The company says that the crisis is "extremely serious" and that it can no longer delay making cost savings. But there is concern among analysts over whether the Airbus parent company, the aerospace group EADS, and Airbus will in fact be able to implement the full plan.

The cuts, together with the total or partial disposal of six sites, are intended to save 5.0 billion euros (6.6 billion dollars) by 2010 and pull the company out of a crisis caused by delays to the A380 superjumbo program, seen as critical to Airbus' bid to catch up with US rival Boeing.
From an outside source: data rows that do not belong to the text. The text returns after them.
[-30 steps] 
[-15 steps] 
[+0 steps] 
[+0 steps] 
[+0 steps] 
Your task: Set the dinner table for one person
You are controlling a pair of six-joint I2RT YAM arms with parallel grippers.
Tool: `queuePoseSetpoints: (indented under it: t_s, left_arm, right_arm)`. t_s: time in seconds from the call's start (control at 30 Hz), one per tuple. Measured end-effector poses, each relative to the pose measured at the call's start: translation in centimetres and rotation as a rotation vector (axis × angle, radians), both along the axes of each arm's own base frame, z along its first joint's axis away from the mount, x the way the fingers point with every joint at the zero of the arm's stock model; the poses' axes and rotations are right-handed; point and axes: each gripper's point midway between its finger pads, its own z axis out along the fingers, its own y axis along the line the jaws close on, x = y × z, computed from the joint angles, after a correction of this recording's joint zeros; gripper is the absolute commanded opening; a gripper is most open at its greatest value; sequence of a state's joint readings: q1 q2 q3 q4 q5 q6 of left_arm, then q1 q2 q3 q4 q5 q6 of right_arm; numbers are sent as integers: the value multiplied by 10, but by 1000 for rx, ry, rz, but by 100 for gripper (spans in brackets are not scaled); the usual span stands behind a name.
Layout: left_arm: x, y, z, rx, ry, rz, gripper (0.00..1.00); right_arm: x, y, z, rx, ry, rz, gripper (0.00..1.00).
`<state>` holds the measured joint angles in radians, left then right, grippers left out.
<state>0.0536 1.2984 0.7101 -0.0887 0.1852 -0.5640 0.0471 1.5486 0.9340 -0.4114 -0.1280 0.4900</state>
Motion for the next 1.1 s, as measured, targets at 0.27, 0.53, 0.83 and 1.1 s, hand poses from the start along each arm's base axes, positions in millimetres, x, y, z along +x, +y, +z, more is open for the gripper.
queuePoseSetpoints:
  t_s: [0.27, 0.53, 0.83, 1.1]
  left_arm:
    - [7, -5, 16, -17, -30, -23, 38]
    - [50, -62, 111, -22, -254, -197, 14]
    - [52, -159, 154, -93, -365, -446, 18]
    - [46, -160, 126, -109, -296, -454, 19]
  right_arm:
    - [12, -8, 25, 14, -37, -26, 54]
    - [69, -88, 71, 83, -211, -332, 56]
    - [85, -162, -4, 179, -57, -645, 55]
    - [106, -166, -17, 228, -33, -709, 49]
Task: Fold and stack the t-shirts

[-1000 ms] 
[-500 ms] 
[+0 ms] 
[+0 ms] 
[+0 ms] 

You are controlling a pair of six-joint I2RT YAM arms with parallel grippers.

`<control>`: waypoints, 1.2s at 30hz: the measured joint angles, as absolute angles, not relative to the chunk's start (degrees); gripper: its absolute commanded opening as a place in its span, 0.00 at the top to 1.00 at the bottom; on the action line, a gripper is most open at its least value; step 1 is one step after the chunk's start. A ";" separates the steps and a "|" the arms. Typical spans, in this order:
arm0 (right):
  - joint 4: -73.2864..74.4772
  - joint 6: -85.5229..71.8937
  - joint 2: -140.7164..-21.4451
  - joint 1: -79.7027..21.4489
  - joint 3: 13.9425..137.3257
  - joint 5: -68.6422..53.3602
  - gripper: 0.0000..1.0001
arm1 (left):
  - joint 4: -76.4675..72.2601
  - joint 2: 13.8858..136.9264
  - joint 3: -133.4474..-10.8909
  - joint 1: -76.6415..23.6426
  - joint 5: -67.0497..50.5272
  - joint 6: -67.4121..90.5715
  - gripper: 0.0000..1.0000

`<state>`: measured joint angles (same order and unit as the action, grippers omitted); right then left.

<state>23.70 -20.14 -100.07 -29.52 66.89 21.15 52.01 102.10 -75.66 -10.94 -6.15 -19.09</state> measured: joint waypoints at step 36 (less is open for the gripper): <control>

EADS last week published results revealing a first-ever operating loss at Airbus of 572 million euros (752 million dollars) in 2006 in contrast to a profit of 2.3 billion euros in 2005. But the group is also assuring customers and investors that it does not face an imminent cash crisis.

Announcement of details of the restructuring on February 28 came as campaigning in presidential election in France in April and May intensified and amid tension between French and German interests over where cuts should fall. It was also followed by signs of bickering between French and German unions.

Brokers Goldman Sachs, issuing a recommendation to its clients to buy shares in EADS, suggested on Monday that the "reduced" expectation for EADS "provides both a suitable backdrop for negotiations about Power8 with unions and politicians, especially in France."